Action item - All lines from the entries below that contain the string "tablecloth" should be copied out.

#### Dataset entries ####

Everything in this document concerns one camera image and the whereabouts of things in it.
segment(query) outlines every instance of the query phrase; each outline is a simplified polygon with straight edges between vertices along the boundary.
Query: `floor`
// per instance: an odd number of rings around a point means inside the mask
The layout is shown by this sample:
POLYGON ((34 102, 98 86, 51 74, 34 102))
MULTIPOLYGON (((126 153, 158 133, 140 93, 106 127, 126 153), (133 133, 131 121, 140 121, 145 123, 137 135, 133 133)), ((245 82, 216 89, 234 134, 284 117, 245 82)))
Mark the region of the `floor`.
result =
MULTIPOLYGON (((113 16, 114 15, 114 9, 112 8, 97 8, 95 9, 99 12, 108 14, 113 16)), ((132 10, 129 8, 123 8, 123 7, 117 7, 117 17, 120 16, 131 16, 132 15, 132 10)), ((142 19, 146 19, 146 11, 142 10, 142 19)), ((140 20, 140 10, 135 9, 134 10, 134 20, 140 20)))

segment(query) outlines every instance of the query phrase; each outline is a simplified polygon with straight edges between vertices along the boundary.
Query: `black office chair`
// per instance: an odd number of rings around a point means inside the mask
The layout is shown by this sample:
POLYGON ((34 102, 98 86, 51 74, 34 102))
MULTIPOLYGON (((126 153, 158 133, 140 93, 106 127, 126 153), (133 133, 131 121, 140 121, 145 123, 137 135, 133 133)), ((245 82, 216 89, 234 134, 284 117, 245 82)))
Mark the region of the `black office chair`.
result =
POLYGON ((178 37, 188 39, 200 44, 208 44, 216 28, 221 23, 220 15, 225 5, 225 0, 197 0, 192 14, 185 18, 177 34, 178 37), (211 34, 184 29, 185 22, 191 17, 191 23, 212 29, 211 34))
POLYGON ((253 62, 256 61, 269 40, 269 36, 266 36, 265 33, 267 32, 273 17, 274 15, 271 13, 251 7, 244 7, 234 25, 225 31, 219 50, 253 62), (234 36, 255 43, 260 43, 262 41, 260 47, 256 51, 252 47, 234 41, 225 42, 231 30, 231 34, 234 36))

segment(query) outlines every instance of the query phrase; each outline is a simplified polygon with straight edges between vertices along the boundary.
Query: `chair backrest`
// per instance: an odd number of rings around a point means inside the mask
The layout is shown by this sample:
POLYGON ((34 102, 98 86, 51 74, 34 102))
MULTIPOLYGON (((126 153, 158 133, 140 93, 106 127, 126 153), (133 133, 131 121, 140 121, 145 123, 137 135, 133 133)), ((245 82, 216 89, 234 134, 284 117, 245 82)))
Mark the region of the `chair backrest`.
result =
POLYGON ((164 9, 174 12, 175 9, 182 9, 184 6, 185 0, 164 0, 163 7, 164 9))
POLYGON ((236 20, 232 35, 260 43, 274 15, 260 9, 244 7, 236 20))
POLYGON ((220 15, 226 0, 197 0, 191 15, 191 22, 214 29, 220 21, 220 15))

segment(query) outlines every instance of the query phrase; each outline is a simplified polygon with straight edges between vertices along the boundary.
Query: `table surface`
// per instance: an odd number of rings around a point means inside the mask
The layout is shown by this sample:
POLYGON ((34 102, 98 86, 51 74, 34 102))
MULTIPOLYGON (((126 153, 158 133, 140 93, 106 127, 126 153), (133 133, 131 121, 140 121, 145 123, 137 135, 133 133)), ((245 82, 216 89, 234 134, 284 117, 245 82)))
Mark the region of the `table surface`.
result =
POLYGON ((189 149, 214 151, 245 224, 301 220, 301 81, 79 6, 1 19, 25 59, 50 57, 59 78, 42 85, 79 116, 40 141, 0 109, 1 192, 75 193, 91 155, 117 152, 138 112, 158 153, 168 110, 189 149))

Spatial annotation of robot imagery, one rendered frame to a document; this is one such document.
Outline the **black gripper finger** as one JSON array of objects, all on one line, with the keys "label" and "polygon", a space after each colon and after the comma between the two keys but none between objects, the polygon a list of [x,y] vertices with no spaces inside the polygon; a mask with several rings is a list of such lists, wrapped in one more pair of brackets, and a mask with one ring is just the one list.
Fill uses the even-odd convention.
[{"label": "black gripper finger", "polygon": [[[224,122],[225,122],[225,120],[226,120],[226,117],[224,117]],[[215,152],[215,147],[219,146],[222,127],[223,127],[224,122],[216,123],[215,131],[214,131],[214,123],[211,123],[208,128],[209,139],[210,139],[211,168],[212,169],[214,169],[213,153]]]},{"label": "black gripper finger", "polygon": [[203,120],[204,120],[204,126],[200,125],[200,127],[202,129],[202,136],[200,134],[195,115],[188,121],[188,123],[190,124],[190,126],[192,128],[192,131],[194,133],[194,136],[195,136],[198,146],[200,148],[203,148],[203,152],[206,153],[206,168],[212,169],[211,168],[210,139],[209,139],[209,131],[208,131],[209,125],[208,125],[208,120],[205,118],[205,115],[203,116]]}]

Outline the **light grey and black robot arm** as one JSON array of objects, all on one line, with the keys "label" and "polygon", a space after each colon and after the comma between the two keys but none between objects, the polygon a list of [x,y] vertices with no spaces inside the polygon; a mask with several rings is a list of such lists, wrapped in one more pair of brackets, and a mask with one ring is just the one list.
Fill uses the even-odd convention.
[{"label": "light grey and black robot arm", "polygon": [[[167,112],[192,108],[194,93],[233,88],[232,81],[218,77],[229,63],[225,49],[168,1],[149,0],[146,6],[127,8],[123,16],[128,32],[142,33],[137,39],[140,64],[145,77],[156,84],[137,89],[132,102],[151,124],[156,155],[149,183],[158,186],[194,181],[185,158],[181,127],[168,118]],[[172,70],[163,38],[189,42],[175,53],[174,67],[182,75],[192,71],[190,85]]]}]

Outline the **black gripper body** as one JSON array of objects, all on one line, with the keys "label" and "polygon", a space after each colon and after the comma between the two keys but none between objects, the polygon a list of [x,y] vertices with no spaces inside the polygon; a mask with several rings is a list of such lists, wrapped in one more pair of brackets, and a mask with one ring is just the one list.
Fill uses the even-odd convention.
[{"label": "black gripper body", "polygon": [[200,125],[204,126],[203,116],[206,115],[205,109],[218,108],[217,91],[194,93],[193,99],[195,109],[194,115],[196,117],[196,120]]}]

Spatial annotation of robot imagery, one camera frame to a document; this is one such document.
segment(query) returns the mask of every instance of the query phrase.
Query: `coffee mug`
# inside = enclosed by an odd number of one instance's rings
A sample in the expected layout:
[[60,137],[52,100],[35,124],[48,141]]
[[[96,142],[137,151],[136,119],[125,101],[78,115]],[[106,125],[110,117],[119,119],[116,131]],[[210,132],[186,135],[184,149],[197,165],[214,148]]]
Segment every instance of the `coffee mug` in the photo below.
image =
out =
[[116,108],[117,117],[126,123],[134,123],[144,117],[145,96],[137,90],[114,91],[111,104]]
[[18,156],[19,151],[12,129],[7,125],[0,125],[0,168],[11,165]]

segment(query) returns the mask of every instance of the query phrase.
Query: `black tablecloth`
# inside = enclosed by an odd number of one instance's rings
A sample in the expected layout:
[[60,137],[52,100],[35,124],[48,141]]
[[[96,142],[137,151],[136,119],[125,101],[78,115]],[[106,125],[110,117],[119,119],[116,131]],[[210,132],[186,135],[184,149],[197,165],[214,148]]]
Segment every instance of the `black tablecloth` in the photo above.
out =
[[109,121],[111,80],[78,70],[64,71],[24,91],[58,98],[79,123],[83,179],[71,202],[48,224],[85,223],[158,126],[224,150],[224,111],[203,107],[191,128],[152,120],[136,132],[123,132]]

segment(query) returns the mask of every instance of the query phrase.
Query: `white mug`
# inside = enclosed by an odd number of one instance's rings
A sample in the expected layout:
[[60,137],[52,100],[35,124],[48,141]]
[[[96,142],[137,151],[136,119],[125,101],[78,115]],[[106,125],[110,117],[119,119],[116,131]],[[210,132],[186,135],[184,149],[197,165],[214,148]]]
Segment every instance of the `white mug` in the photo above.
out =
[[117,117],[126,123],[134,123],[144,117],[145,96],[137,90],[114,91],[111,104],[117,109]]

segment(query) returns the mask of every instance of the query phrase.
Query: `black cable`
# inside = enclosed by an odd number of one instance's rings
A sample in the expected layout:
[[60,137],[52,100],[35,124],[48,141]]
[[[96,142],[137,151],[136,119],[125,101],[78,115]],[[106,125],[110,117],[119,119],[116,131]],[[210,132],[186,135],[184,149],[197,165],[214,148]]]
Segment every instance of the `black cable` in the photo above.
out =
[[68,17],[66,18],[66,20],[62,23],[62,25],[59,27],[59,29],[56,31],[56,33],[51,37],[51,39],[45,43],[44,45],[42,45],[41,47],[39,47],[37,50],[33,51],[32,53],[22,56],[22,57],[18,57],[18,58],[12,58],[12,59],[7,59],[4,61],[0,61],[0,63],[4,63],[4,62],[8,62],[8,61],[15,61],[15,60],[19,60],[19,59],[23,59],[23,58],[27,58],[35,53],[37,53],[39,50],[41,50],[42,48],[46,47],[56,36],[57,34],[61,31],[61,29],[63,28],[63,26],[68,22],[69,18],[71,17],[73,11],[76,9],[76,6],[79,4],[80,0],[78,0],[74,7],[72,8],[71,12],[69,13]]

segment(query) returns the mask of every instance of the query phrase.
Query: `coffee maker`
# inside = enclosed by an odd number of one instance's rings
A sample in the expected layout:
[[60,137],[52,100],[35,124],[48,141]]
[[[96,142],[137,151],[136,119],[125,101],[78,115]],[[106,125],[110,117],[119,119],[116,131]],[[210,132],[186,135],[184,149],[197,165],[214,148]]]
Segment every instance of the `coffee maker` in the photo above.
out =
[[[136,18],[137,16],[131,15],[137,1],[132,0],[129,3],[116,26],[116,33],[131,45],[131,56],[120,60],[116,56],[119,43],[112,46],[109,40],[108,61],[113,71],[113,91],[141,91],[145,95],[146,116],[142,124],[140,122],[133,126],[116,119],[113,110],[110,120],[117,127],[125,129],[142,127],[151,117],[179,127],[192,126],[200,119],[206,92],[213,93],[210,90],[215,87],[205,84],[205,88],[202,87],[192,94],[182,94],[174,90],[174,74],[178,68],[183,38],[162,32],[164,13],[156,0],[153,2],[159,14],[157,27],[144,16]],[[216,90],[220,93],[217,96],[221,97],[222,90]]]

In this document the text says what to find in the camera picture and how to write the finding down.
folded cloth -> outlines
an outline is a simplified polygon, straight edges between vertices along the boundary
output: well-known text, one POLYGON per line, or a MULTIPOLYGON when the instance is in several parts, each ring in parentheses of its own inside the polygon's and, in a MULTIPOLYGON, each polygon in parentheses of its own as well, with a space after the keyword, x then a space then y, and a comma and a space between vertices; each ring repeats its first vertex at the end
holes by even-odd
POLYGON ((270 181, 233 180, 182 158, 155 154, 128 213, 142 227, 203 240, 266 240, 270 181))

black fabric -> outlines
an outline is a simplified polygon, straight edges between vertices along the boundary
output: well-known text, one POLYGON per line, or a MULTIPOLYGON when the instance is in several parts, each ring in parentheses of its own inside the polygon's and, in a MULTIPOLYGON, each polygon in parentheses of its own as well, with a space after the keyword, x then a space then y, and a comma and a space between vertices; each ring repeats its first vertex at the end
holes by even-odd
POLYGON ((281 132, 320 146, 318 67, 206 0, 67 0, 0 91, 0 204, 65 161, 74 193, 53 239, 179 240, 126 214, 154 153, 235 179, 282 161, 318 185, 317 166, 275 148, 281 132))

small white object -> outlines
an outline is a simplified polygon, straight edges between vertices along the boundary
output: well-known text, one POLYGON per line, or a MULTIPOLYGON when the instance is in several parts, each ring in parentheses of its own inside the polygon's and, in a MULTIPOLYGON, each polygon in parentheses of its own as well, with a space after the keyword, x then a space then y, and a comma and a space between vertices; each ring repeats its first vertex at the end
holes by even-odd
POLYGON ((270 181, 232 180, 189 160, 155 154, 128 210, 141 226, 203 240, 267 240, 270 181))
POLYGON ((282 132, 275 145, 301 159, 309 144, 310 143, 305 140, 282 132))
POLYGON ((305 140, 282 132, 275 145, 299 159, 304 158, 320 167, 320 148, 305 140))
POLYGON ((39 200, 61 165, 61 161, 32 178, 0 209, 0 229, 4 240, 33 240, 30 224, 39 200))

####

Exercise answer -
Query: `black tablecloth`
Segment every instance of the `black tablecloth` in the photo above.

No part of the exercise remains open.